Four people have died from yellow fever in the metropolitan region of São Paulo since December, with the current outbreak showing no signs of slowing down. According to data released by the World Health Organization, 779 people in Brazil were diagnosed with the disease between December 2016 and August 2017, and 262 died. Preventive vaccination, which has been promoted nationwide, can help to avoid an even greater number of deaths, but such campaigns rely partly on information provided by another population: wild primates. Also susceptible to the disease, primate deaths can signal the arrival of the virus in a given region.

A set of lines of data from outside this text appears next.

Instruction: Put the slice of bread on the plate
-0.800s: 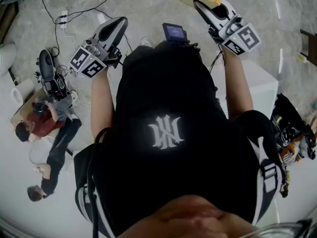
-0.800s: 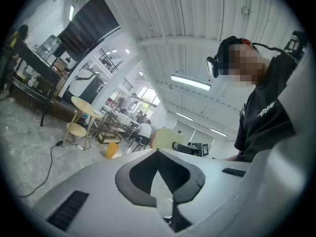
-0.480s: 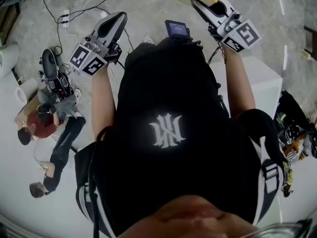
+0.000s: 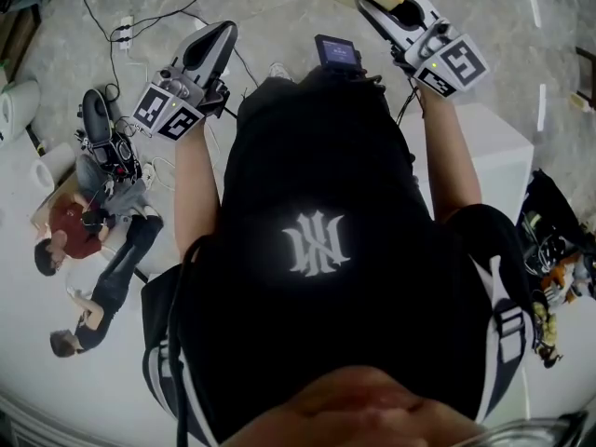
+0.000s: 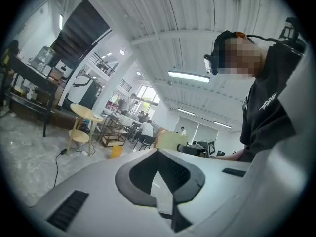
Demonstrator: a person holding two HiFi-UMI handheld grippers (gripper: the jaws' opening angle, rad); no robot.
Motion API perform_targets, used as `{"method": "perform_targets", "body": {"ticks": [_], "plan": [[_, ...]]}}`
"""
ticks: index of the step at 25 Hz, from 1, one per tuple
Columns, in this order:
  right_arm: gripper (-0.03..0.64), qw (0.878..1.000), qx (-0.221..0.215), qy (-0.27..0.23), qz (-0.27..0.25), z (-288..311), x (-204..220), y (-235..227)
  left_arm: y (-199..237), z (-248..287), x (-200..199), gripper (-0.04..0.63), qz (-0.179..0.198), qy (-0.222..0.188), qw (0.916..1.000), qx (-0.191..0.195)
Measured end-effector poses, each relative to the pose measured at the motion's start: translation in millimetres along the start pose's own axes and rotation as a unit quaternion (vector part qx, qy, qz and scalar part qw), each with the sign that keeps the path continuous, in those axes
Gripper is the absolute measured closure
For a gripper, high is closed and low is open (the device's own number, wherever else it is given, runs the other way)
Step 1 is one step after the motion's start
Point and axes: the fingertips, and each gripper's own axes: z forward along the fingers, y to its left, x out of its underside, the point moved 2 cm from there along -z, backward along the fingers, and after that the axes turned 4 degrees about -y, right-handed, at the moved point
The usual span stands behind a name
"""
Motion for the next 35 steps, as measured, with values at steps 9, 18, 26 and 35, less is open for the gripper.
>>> {"method": "perform_targets", "body": {"ticks": [9,18,26,35], "plan": [[0.528,1.0,-0.004,0.003,0.001,-14.4,-0.8,-10.0,-6.0,13.1,-0.3,0.583,0.004,-0.011,0.9999,-0.009],[0.528,1.0,-0.006,0.005,0.014,-38.0,7.0,-32.5,-16.0,43.4,18.6,0.583,0.011,0.001,0.9996,-0.027],[0.528,1.0,0.016,0.0,0.015,-42.1,8.5,-69.7,0.6,49.4,18.8,0.583,0.003,-0.012,0.997,-0.077],[0.528,0.996,0.083,0.032,-0.01,19.5,11.6,-117.4,85.1,52.8,-0.9,0.583,-0.017,-0.02,0.9971,-0.072]]}}
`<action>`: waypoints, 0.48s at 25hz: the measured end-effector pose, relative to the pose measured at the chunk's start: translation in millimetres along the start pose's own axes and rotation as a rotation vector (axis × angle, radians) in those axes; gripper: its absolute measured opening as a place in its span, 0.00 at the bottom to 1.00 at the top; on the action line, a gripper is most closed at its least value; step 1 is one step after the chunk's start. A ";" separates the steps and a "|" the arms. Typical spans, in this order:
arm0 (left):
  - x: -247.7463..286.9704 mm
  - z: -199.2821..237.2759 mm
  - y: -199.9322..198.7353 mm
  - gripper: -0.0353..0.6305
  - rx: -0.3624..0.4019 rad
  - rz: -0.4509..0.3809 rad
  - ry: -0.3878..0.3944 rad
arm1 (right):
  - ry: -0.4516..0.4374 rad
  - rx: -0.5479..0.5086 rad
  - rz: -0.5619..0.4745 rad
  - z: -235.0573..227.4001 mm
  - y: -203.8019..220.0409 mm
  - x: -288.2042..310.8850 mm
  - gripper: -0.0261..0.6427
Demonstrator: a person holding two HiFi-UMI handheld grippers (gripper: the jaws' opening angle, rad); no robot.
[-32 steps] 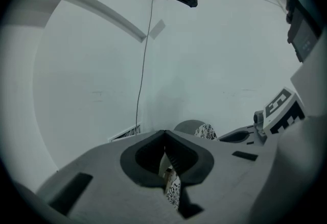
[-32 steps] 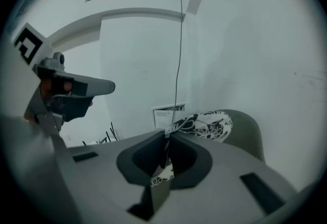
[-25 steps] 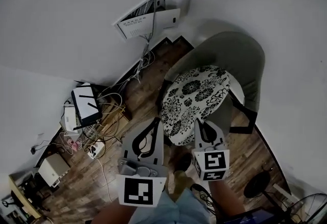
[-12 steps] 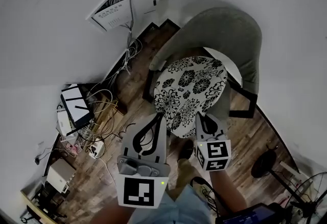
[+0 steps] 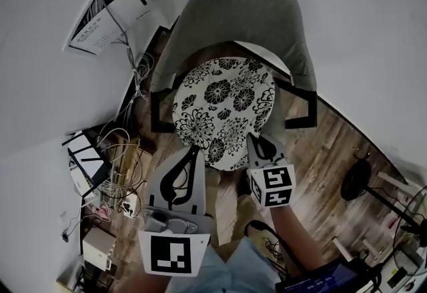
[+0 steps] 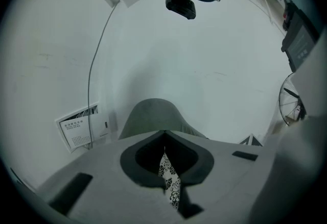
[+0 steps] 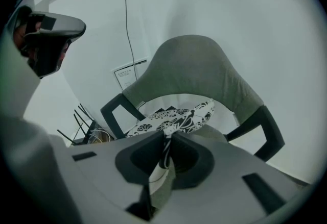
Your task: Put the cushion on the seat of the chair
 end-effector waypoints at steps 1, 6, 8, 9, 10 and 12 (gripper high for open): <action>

Nearly 20 years ago, the Ministry of Health proposed a strategy of monitoring primate deaths to identify new transmission areas. This approach has made it possible to adopt preventive measures, such as vaccination of the human population (there is no vaccine for the animals) or closure of forested parks. International organizations recommend vaccination of all residents within a 30-kilometer radius of locations where dead animals are identified.

This issue’s cover story offers a case study of the strategy adopted in São Paulo, which coordinates a number of public services, including the Endemic Disease Control Department (SUCEN), Adolfo Lutz Institute, various state agencies, and the Wildlife Management and Conservation Center for the city of São Paulo.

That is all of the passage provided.